Keaton knows architecture well. She makes more money selling properties for Madonna than creating movies. “I think they’re more present in Italy,” she replies. They’re closer. So different from here. It’s less driven.” She Instagrammed many doors from the shoot.
Oh, God. Love doors. Uh-huh. I’m looking at them now.” She imagines the exits and entrances, “the people who lived there or what they sold or why is it empty? It makes you consider all the things we all experience. Like: I did that movie, but then something sneaked in.
“It’s just so interesting that we’re alive, that we’re here, and that most lucky people have cars, which take you everywhere. Love my car.”
Her type?
I have a G-wagon. I’m mean. Fancy me. I’m posh. Black car. Yeah. It’s decent. Like it.”

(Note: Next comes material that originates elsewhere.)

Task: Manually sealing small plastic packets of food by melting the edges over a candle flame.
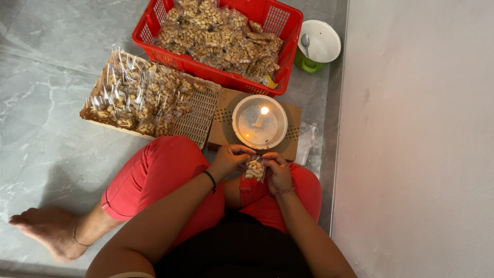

Is she fast? “No. I like to gaze, so when I’m not monitoring the road, Mom would remind me, “Diane, don’t do that.” God, beware. Look forward. Drive without glancing around. Yeah.”
Keaton is like a carrier bird delivering Annie Hall outtakes. Her resistance to cosmetic surgery, hair colour, and anything more exposing than a roll-neck makes her stand out among her Book Club co-stars. Her resemblance to her movie self is especially unsettling now.
Holderman believes Diane’s Venn diagram is remarkable. Her worldview and wiring. She lives and acts in the moment.”
They visited the Sistine Chapel one morning. To comprehend Diane Keaton, he argues, watch her study the world. She’s captivated. Her spirit has all that texture.” She would leap up to inspect light fixtures even in banal places. As they age, many artists grow self-aware. He claims she hasn’t.
Keaton is self-deprecating. It’s understated. “Maybe she’d kill me for saying this,” Holderman replies cautiously. She knows she’s a movie star, but I don’t believe she does. She’s too caught up in the present to think about the bigger picture. No time or space.”
Keaton, the first of Dorothy and Jack Hall’s four children, was born in a LA suburb in 1946. Her father was an estate agent, and her mother won the area Mrs. America competition for outstanding women. Keaton, eight, was proud and envious when she saw her crowned on stage.
Dorothy was an 85-volume diarist, photographer, collagist, potter, and frustrated photographer. Keaton’s memoirs and essay collection are as much about her mother as appearing in iconic films, dating celebrities, and earning an Oscar.
Today, Keaton calls Dorothy “everything.” She’s great. She was my life model. She was the essence of excellence.” After Dorothy was diagnosed with Alzheimer’s in 1993, Keaton adopted a daughter, Dexter, named after Cary Grant’s character in The Philadelphia Story, and a son, Duke, four years later. She stated late single parenting impacted her significantly as she cared for Dorothy until her 2008 death and her brother Randy, who died in 2021 after years of mental illness.